Reasons why divorce is so high can be attributed to money and financial disagreements. Yes, it's true couples argue about money more than any other topic, but only because money matters that much to them. If it was lower on our list of importance I bet it wouldn't be brought up in domestic disputes as often. But still people are determined that more money will fix that problem too.
Money = Happiness
I could ask you if money equals happiness, but that’s truly a trick question for most people. They would say it could dramatically improve their life at the very least. But don't be foolish, we’ve all heard the horror stories and tragedies that occur when people win the lottery- it rarely has a happy ending.

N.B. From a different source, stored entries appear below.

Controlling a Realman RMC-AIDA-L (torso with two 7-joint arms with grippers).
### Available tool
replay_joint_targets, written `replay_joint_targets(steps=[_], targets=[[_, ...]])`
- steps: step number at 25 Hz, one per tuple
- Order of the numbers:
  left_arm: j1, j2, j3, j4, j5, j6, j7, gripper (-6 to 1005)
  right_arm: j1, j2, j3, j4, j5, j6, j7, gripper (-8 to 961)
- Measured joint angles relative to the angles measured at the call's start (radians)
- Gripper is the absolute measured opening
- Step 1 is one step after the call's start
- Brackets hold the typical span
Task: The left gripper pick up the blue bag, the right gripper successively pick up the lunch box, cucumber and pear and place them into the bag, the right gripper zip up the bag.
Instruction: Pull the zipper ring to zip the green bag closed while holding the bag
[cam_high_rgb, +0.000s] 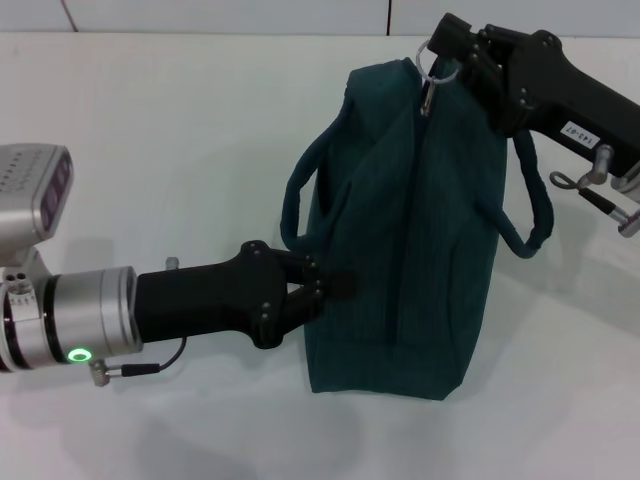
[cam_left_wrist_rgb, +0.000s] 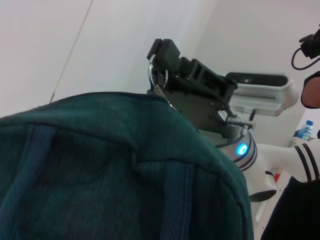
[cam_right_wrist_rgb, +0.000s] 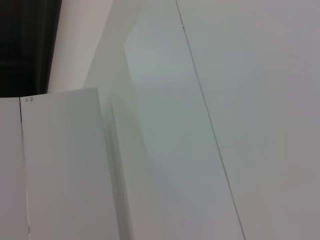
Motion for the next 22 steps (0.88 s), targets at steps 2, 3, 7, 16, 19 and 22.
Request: replay_joint_targets(steps=[2,3,7,16,19,22], targets=[[0.001,0.000,0.000,0.002,0.009,0.006,0.000,61,0.000,0.000,0.005,0.000,0.002,0.001,0.000,18],[0.001,0.001,0.000,0.003,0.015,0.012,0.000,61,-0.001,0.000,0.008,0.002,0.005,0.002,0.000,18],[0.001,0.004,0.001,0.008,0.039,0.041,0.001,61,-0.002,0.000,0.011,0.009,0.016,0.025,0.011,18],[0.004,0.020,0.002,0.012,0.081,0.115,0.004,62,-0.002,-0.001,0.011,0.010,0.022,0.132,0.048,18],[0.007,0.024,0.001,0.012,0.087,0.117,0.004,62,-0.001,0.001,0.011,0.010,0.022,0.163,0.055,18],[0.007,0.025,0.002,0.011,0.094,0.120,0.004,61,-0.001,0.001,0.011,0.010,0.022,0.173,0.060,18]])
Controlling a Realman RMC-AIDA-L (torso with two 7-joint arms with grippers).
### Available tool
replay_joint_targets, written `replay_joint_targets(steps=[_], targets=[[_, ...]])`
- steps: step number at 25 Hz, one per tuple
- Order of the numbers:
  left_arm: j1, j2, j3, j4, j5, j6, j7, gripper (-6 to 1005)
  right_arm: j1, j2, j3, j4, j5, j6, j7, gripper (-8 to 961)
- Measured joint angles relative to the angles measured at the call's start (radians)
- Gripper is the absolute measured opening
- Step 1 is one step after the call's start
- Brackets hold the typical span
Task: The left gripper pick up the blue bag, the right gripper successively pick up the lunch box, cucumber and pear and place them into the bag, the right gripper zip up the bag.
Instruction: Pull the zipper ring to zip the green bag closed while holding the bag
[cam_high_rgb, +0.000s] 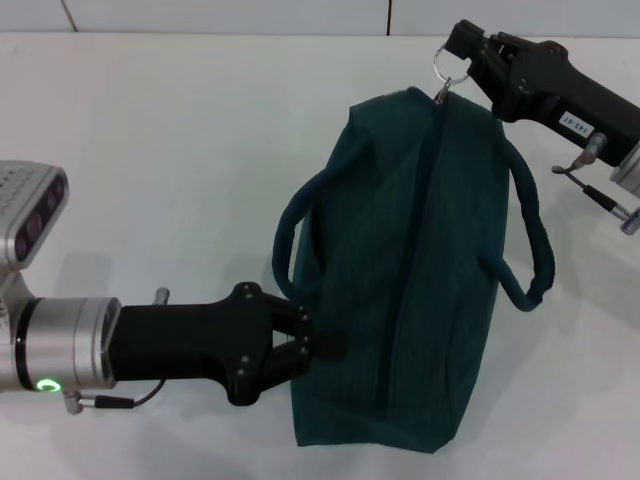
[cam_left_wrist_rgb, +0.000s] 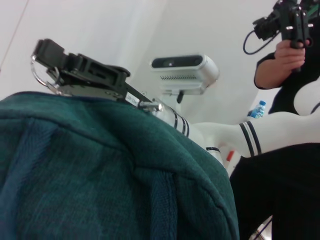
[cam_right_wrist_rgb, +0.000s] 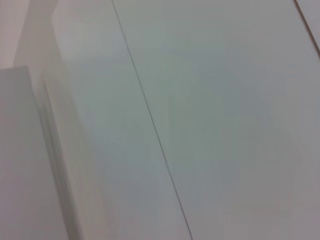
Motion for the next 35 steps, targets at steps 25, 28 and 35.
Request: replay_joint_targets(steps=[25,28,35], targets=[[0.018,-0.001,-0.230,0.018,-0.010,-0.142,-0.017,88,-0.015,0.000,0.012,0.053,0.144,-0.057,0.268,15],[0.016,-0.004,-0.248,0.047,-0.013,-0.144,-0.026,144,-0.014,0.000,0.012,0.054,0.145,-0.058,0.272,15],[0.017,-0.021,-0.271,0.206,-0.038,-0.154,-0.212,403,-0.011,0.002,0.012,0.054,0.152,-0.053,0.276,15]])
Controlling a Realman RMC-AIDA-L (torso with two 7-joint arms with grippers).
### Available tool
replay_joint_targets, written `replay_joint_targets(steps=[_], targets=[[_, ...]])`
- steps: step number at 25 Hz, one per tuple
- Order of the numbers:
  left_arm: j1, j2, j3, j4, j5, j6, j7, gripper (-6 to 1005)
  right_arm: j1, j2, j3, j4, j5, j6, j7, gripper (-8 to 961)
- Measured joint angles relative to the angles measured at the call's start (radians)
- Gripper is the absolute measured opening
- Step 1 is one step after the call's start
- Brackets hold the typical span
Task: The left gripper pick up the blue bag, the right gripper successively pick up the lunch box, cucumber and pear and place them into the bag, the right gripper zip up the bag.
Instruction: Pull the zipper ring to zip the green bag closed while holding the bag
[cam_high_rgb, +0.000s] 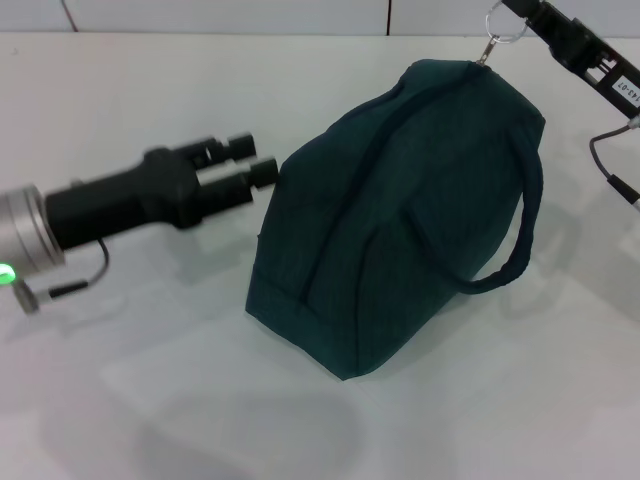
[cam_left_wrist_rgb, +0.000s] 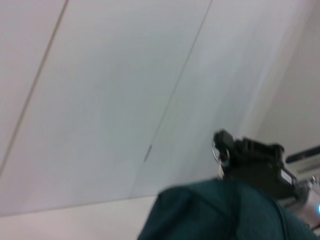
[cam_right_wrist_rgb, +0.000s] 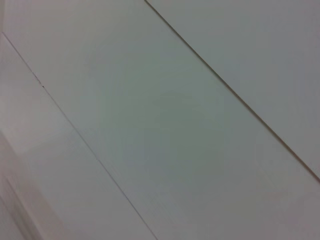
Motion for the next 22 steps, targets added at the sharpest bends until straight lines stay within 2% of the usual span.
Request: replay_joint_targets(steps=[1,5,9,14,17,22], targets=[[0.000,0.000,0.000,0.000,0.000,0.000,0.000,443,0.000,0.000,0.000,0.000,0.000,0.000,0.000,15],[-0.009,-0.001,0.050,0.182,0.008,0.015,-0.161,570,0.001,-0.001,0.000,0.000,0.001,0.008,-0.001,15],[-0.040,-0.001,0.186,0.430,0.026,0.013,-0.386,664,0.001,-0.001,0.000,0.000,0.001,0.010,-0.003,15],[-0.122,-0.010,0.321,0.699,0.142,-0.022,-0.664,698,0.006,-0.002,0.000,0.012,0.003,0.014,-0.005,16],[-0.152,-0.009,0.435,0.806,0.186,-0.080,-0.785,718,0.006,-0.002,0.000,0.012,0.004,0.018,-0.006,16],[-0.181,-0.011,0.565,0.878,0.284,-0.174,-0.909,800,0.006,-0.002,0.000,0.012,0.004,0.023,-0.007,16]])
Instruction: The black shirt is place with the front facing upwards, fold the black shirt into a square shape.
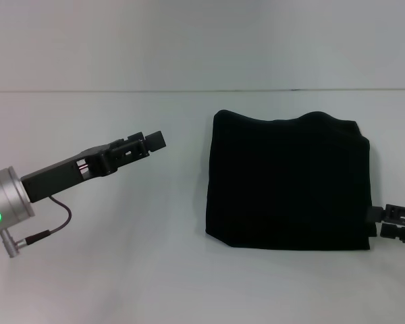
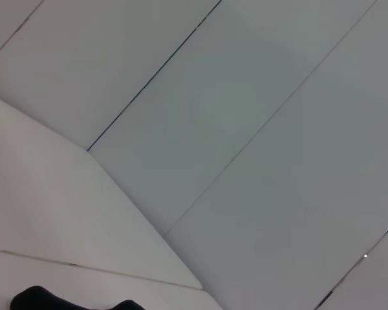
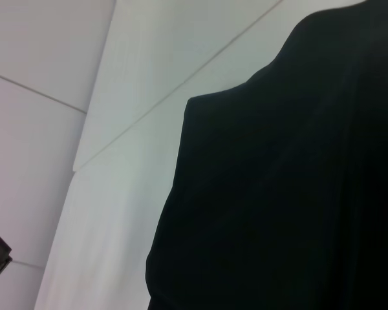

Psychological studies in this area have predominately suggested that a person’s level of happiness before winning money has the most to do with their level of happiness after the money windfall. In other words, if a person was unhappy pre-lottery, then they will be unhappy post-lottery. The lesson; if you’re not happy now, don’t bother buying a lotto ticket. The more practical lesson; if you're not happy, don't go into debt to see if all that stuff will make you happy. I'm kindly saving you the trouble.
The best debt advice I an give you is to move forward instead of around and around, making the same mistake again. There is an idea in Buddhism that many people are plagued with wanting more and never being satisfied. It’s a vicious cycle of wanting something and having the notion that once you get this certain something, you will finally be happy. Of course what happens is we get what we were seeking only to find out it didn’t ease our desires and make us happy. We go on searching and seeking something else that will eventually quench our insatiable thirst.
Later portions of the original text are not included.